Polizia e carabinieri davanti al capannone dove da sabato è in corso un rave party nella zona nord di Modena in prossimità del quartiere fieristico e dell'ingresso dell'autostrada A1, Modena, 31 ottobre 2022. ANSA/ELISABETTA BARACCHI

Sono in corso le trattative delle forze dell’ordine nei confronti degli occupanti del capannone abbandonato in via Marino per il rave party di Modena. Si tenta una soluzione di sgombero pacifica.

Al momento decine di pattuglie e blindati rimangono di fronte all’edificio in disuso, all’interno del quale si continua a ballare ma con la musica più bassa rispetto alla notte.

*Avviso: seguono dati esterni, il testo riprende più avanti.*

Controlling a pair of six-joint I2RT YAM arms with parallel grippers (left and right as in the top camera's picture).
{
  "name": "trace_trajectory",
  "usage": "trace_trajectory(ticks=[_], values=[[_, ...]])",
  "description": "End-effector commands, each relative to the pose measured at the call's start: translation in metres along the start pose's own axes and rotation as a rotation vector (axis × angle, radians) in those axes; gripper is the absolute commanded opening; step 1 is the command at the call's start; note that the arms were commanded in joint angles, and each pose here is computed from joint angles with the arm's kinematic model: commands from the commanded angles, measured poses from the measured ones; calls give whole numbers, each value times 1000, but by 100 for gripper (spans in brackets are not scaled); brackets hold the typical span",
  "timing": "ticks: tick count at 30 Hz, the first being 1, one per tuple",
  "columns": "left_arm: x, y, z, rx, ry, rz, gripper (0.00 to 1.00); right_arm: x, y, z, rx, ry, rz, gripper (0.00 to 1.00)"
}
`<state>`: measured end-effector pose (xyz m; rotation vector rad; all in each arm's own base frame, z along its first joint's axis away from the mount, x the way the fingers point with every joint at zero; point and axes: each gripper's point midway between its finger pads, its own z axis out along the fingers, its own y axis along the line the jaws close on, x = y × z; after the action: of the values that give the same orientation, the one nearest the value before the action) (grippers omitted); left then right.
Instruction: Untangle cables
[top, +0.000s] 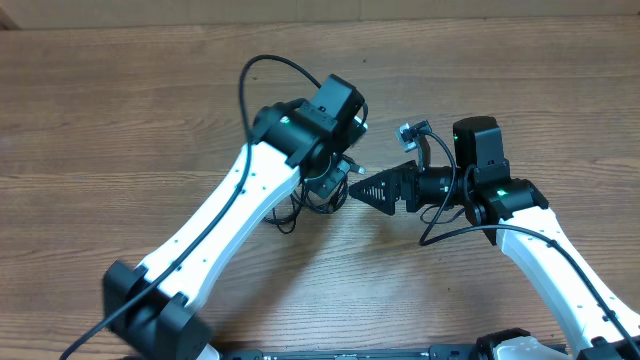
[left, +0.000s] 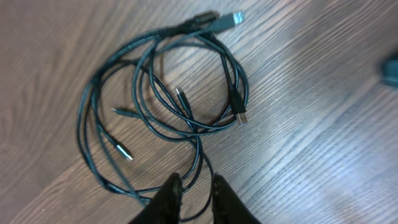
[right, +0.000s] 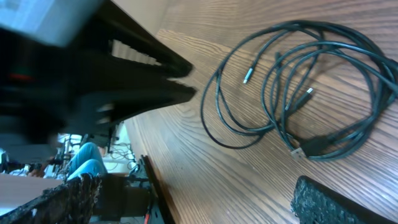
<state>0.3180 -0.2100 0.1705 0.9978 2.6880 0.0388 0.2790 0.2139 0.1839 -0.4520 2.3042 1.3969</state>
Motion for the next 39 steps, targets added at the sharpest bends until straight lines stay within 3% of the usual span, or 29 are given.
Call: trace_trajectory(ticks=[1, 3, 7, 10, 20, 29, 32, 39], values=[[-4, 3, 24, -25, 48, -70, 18, -4, -5, -3, 59, -17, -5, 100], [-3, 9, 35, -64, 72, -128, 31, -4, -8, -3, 75, -16, 1, 100], [-3, 13, 52, -86, 100, -188, 45, -4, -12, -3, 97, -18, 5, 100], [-4, 14, 62, -90, 112, -232, 62, -4, -12, -3, 97, -18, 1, 100], [6, 19, 101, -103, 197, -321, 65, -4, -16, -4, 120, -23, 2, 100], [11, 28, 130, -118, 238, -380, 60, 0, -22, -4, 153, -12, 9, 100], [11, 36, 131, -126, 230, -421, 71, 2, -24, -5, 163, -4, 6, 100], [16, 54, 133, -101, 238, -484, 71, 5, -30, -6, 199, 1, 21, 100]])
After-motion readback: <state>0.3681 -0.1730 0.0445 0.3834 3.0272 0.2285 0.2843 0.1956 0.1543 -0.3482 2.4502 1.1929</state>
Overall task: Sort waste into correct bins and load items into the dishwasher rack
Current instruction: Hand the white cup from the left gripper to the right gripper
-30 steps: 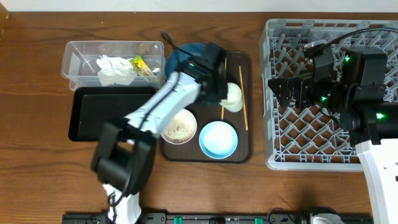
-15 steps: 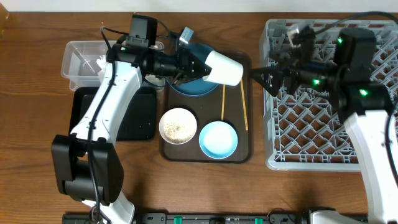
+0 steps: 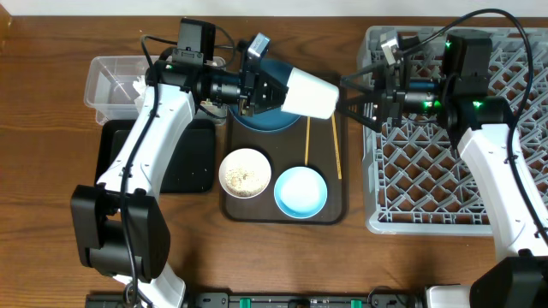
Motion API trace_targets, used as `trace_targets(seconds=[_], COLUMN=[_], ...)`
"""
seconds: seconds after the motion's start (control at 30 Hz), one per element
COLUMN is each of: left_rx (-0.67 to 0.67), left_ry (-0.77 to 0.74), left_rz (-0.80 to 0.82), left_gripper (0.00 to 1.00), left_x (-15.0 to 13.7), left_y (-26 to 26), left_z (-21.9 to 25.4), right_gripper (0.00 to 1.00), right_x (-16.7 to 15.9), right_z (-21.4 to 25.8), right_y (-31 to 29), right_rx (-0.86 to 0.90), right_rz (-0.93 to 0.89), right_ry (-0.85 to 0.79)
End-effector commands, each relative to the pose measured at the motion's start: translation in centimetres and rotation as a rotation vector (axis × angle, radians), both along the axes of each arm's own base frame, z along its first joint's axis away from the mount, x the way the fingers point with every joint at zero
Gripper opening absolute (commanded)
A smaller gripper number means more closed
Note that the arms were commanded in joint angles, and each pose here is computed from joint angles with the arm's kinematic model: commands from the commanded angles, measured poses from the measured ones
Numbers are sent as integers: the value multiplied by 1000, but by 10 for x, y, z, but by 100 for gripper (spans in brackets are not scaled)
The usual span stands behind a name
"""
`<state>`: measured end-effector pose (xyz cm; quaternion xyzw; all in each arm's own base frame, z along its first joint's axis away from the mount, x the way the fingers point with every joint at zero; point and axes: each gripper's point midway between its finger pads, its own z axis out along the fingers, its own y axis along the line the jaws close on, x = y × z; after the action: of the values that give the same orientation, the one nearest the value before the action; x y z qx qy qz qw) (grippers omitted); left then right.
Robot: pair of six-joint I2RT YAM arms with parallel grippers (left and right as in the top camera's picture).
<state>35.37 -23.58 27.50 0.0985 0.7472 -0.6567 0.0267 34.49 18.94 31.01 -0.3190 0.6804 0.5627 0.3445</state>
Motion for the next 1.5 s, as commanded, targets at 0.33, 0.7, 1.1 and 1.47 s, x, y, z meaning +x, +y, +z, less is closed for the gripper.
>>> trace_targets(seconds=[0.33, 0.7, 1.1, 1.47], left_rx=[-26, -43, -102, -117], left_ry=[-34, -39, -48, -111], left_rz=[-11, -21, -52, -48], left_gripper=[6, 6, 6, 5], left_x=[-1, -2, 0, 13], left_y=[2, 1, 0, -2], left_z=[9, 12, 27, 41], right_gripper=[84, 70, 79, 72], right_x=[-13, -14, -8, 5], right_z=[-5, -3, 17, 6], right_y=[52, 56, 25, 24], right_rx=[-67, -63, 37, 89], right_rz=[56, 67, 101, 155], right_ry=[-47, -65, -127, -74])
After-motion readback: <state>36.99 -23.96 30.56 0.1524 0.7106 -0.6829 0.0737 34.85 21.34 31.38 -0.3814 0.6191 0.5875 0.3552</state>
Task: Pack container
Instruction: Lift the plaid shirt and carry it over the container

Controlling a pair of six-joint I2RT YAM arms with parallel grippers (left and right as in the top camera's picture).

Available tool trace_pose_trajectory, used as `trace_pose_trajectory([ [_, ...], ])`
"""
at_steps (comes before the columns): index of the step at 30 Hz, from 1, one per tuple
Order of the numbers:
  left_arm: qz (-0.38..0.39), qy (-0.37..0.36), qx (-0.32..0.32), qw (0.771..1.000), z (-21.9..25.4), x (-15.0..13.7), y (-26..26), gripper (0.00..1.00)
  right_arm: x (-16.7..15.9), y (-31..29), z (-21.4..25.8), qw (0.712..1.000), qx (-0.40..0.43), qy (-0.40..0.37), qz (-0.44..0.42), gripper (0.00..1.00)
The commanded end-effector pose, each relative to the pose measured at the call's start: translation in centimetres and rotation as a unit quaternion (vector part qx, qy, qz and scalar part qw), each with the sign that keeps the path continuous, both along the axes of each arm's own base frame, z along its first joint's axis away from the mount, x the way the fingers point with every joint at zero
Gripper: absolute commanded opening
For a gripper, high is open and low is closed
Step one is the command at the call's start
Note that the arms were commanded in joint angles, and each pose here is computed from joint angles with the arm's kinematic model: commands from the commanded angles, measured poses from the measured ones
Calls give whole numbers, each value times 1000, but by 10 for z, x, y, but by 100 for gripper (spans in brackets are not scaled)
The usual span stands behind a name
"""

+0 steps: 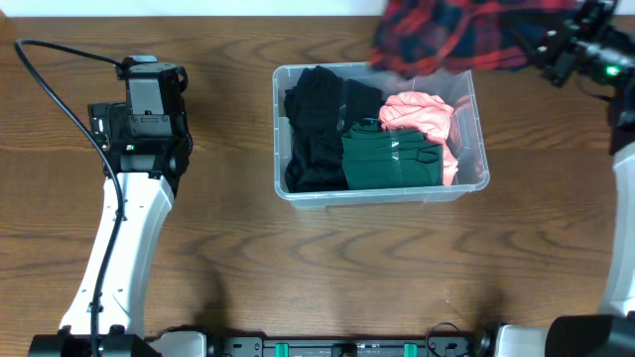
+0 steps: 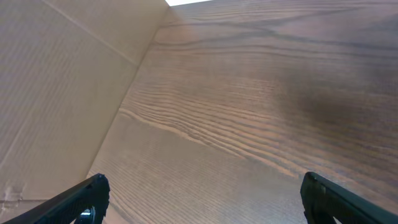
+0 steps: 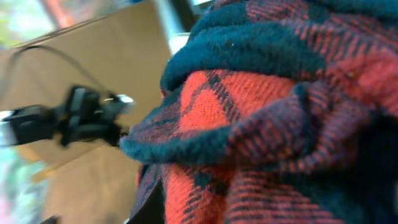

Anche il numero degli occupanti sta diminuendo e sembra si punti a far loro lasciare il capannone in maniera spontanea. Stretta del Governo di centrodestra anche sui rave party. Il ministro dell’Interno, Matteo Piantedosi, porterà domani in Consiglio dei ministri una prima bozza di provvedimento “per dare nuovi e più efficaci strumenti di prevenzione e intervento”. Si punta alla confisca di camion, furgoni, amplificatori ed altre apparecchiature musicali usate dagli organizzatori dei raduni, a carico dei quali scatterebbe anche l’obbligo del ripristino dei luoghi danneggiati. Critiche dal Pd, che invita a non “dare fuoco alle polveri salviniane o accendere ulteriori micce col risultato finale di ricorrere a manganelli, maniere forti inutili e dannose”. Sul piano preventivo, poi, l’obiettivo è sapere in anticipo quando e dove questi eventi si terranno per presidiare gli accessi all’area, perché una volta che sul posto è confluita una massa di gente, le operazioni di sgombero diventano rischiose. E’ quindi necessario accendere una luce sulle chat e sui canali social coperti utilizzati da chi li organizza: serve, ciò la possibilità di fare intercettazioni come per reati di particolare gravità. Salvini plaude all’annuncio di Piantedosi: “Basta rave party illegali, delinquenti che spadroneggiano, istituzioni umiliate: ora si cambia!” esulta il ministro delle Infrastrutture. “Finalmente – gli fa eco la deputata di Fratelli d’Italia Ylenja Lucaselli – si cambia marcia rispetto ad un fenomeno che, generalmente, rappresenta terreno di coltura anche per la diffusione di stupefacenti”.